A maggot is the larva of an insect (order Diptera), primarily a young form of the fly before it transforms into its mature form. Maggots evolve from eggs laid by flies. A larva is a juvenile form of insect with indirect growth, going through or enduring a metamorphosis. The larva can look entirely different from the adult form.
Maggots are Brachycera flies larvae rather than Nematocera larvae; the common types are cheese flies, blowflies, and houseflies. Maggot-like fly larvae are of vast significance in ecology and medicine; among other roles, different species are extended in recycling decay organisms and garbage, attacking crops and foodstuffs, spreading microbial infections, and causing myiasis. Maggots can be found in houses, and also, maggots in carpets are common.
[Image will be uploaded soon]
Rat-tailed maggots are the larvae maggots of a specific species of hoverflies pertaining to the tribes of Sericomyia and Eristalini. The rat-tailed maggot has distinctive characteristics; it has a distinct posterior with a telescopic breathing siphon and a tube-like structure. This acts as a snorkel, enabling the larva to breathe air while swamped.
The siphon usually is as long as the maggot's body 20 mm (0.79 in) when mature but can be enlarged to around 150 mm (5.9 in). This organ gives the larva its common name. The most commonly found rat-tailed maggot is the larva of the drone fly, Eristalis tenax. It subsists in stagnant, oxygen-deprived water with high organic content. It is relatively tolerant of pollution and can live in sewage lagoons and cesspools.
Fruit Fly Maggots
Fruit fly larvae and adult fruit flies are a dilemma in worm fertiliser bins where waste rests too long before being consumed by worms. Fruit flies lay eggs on fruit skins, such as banana covers, and the eggs hatch in the warm, moist environment of worm compost bins.

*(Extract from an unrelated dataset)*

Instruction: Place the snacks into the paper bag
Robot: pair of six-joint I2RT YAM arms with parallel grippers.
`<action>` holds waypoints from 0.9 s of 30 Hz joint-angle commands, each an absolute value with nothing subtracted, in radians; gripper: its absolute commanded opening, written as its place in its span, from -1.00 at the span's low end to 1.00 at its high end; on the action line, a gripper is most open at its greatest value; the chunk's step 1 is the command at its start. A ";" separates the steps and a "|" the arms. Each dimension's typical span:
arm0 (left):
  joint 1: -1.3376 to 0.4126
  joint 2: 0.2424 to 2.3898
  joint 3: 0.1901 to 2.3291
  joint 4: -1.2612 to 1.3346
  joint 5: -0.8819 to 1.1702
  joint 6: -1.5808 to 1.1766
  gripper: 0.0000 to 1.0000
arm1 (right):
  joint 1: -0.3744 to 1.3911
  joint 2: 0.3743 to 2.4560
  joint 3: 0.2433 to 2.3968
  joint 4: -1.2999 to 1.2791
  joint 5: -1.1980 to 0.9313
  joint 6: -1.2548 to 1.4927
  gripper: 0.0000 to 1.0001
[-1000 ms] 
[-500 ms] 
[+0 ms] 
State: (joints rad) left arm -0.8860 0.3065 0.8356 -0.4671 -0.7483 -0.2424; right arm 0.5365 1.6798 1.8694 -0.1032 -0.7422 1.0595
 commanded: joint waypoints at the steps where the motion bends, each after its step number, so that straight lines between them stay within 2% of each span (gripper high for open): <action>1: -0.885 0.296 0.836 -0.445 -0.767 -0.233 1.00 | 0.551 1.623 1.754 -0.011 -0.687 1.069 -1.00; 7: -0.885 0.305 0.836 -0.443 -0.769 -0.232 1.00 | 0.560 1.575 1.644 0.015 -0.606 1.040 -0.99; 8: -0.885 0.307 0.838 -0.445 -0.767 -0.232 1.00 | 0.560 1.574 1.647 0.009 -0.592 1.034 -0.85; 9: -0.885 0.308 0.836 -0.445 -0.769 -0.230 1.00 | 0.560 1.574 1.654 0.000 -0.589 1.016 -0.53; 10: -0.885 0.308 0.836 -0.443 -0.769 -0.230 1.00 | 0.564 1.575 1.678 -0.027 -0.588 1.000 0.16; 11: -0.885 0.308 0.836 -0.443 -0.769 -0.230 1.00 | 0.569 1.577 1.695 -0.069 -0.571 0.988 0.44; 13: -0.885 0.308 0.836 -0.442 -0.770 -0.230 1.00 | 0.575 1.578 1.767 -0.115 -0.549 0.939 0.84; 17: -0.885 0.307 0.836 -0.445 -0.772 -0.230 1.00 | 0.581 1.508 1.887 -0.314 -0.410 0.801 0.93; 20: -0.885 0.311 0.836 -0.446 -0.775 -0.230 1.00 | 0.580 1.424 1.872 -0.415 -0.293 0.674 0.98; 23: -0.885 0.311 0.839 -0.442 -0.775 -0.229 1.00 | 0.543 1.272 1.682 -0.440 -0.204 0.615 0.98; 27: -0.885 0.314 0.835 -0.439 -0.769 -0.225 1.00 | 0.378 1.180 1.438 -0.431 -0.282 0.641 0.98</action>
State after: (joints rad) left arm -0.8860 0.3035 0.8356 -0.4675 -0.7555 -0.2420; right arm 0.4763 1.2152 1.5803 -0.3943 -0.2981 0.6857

Fruit flies are about 1 to 2 mm long, orange or light brown in colour, slow-moving flies generally present in or near fruit bowls or trash bins, attracted to decaying fruit and vegetables. Controlling fruit fly maggots means preventing fruit fly eggs from accessing the compost and catching as many flies as possible.
Evading fruit skins to trash cans and promoting fast decomposition so flies aren't drawn to a rotting smell helps control larvae. A layer of paper laid over compost helps to stop flies from laying eggs, and flypapers or fly traps in bins catch flies before they can lay eggs.

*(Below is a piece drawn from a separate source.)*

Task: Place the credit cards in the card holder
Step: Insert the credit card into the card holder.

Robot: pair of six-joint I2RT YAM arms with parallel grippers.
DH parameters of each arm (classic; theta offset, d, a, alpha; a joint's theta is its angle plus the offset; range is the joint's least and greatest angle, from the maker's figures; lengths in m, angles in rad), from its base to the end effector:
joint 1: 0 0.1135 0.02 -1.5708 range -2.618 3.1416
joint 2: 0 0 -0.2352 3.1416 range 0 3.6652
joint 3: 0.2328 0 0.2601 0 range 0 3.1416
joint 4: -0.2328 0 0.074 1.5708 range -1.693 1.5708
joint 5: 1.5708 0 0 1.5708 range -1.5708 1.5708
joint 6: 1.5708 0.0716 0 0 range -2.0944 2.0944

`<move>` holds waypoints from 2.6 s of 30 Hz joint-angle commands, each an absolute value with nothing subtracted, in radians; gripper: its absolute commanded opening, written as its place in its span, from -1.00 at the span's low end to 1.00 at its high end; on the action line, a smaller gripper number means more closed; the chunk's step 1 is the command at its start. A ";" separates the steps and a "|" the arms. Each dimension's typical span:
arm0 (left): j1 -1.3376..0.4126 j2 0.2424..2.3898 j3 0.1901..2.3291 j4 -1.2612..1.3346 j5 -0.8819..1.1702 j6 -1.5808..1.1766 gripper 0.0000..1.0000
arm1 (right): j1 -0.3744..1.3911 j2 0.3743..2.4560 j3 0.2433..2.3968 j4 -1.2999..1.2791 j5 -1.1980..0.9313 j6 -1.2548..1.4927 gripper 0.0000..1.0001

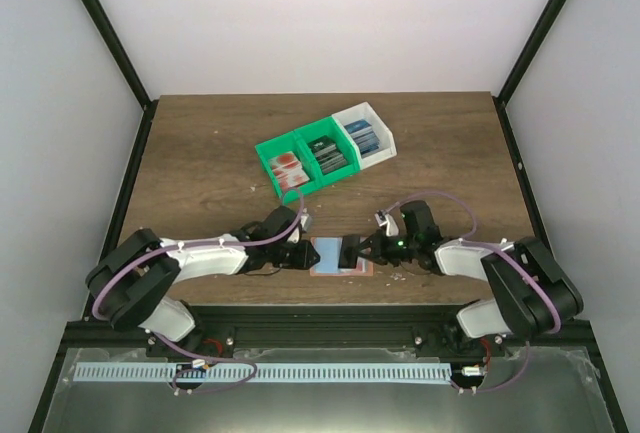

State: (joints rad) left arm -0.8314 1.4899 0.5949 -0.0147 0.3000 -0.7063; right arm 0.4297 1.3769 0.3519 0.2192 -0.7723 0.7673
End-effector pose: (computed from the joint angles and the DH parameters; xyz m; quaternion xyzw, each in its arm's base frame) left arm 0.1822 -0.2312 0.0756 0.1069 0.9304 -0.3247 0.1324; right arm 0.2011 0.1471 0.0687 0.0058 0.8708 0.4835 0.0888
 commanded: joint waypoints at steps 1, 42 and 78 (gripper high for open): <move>-0.837 1.517 0.613 -0.031 0.246 -0.697 -0.60 | 0.438 1.415 0.391 0.268 -0.762 0.734 -0.99; -0.840 1.591 0.617 -0.051 0.239 -0.696 -0.83 | 0.550 1.669 0.411 0.521 -0.810 0.888 -0.99; -0.840 1.557 0.608 -0.084 0.184 -0.701 -0.79 | 0.606 1.655 0.474 0.442 -0.713 0.919 -0.77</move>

The larva of Hermetia illucens is also known as Black Maggots. In the family of Stratiomyidae, the black soldier fly is a common and easily found member. The Black Maggot's head is wide, with developed eyes its antennae are about twice the head's length. The legs are black with whitish tarsi.
We can observe membranous wings, which are tucked in horizontally in the abdomen and have overlapping structure. Hermetia illucens is a mimic fly, very small in size, colour, and appearance to the organ pipe mud dauber wasp and its relatives. Black soldier fly larvae can be differentiated from blowfly or housefly maggot by a thin grey-black stripe on their posterior ends.
Genera phyllophaga, cyclocephala and popilia are the genesis for the white maggots. Actual white grubs are the larvae of Phyllophaga species, while the seasonal white maggot is the larva of Cyclocephala species. Adult insects of actual white maggots are called May or June insects. White maggots are cream coloured, C-shaped with a brownish sclerotised head, and have a shiny translucent tail section.
If straightened out, fully grown maggots are about 1.5 in (38 mm) long. All white maggots have three larval evolution. Actual white larvae are distinct from other white maggots by two noticeable parallel rows of stiff threads on the tail end that are zipper-like in appearance. White maggots are occasional insects of corn seedlings.
Maggots in houses are quite common; the house fly maggots are the ones that fall in this category; they can be aggravating insects found within human homes. The house fly has a strong connection with man and will travel with human populations to even the coldest regions.
Housefly maggots populations can be dangerous to human health; maggots like worms in the house are quite common: they carry various pathogens and have been linked to the spread of several diseases.